Heterotrophic denitrification potential as an adaptive response in groundwater bacteria

The denitrification rate of bacteria indigenous to aquifers with different nitrate concentrations was investigated. The objective was to test how high nitrate loads affect community composition and select for enhanced nitrate reduction rates among denitrifying strains. Groundwater bacteria were isolated from two aquifers with high in situ concentrations of nitrate (24.1 and 35.2 mg NO 3 − ‐N 1 −1 ) and one aquifer with a lower in situ concentration (6.3 mg NO 3 − ‐N 1 −1 ).

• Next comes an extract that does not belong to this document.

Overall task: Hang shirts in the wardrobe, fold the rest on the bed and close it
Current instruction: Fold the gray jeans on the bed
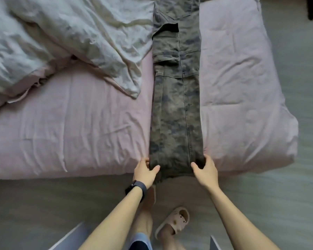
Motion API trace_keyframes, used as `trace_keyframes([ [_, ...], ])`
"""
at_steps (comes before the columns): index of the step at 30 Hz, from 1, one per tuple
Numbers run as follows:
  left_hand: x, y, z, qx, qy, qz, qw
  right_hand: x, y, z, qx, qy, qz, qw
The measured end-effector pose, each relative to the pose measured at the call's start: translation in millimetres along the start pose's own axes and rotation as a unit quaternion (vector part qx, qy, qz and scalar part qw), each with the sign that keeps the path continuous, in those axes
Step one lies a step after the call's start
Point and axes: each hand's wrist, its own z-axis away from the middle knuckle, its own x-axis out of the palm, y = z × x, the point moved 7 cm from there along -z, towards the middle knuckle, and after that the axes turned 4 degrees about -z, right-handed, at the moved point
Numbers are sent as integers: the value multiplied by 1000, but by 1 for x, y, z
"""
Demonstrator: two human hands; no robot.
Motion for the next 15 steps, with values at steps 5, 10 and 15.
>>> trace_keyframes([
  [5,4,-10,-9,39,-54,-60,996,-2,15,-1,48,-52,50,996],
  [10,1,-33,32,14,-47,-3,999,-12,35,38,52,-84,58,993],
  [15,-19,-29,88,36,-45,40,998,-33,30,91,19,-50,0,999],
])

The isolates were characterized with respect to 15 colony and cell morphological and 8 physiological features. The frequency of heterotrophic denitrifiers of all isolated strains was 45–50% in the nitrate contaminated aquifers compared to slightly more than 20% in the uncontaminated aquifer. Kinetics of nitrate reduction were measured by using progress curves ot nitrous oxide production. Bacterial respiration was measured to determine whether proposed differences in denitrification rates were due to differences in carbon utilization. Strains from the aquifers with enhanced nitrate concentrations showed shorter lag periods and higher growth rates than strains from the aquifer with low nitrate concentration. Denitrification rates for unamended incubations varied between 0.10 and 0.42 ml cells −1 day −1 and between 0.42 and 2.10 ml cells −1 day −1 for the glucose amended incubations. The average denitrification rate for the strains from the contaminated sites was 2‐fold higher than for the strains from the uncontaminated site, and glucose amendment increased the difference to 2.5‐fold. The differences in rates were not explained by differences in carbon utilization. The strains from the contaminated sites reduced more nitrate per unit of carbon dioxide produced than the strains from the uncontaminated aquifer. This suggests that strains in soils which have been heavily N‐fertilized may have developed denitrification reductases with optimum activities at high in situ concentrations of nitrate.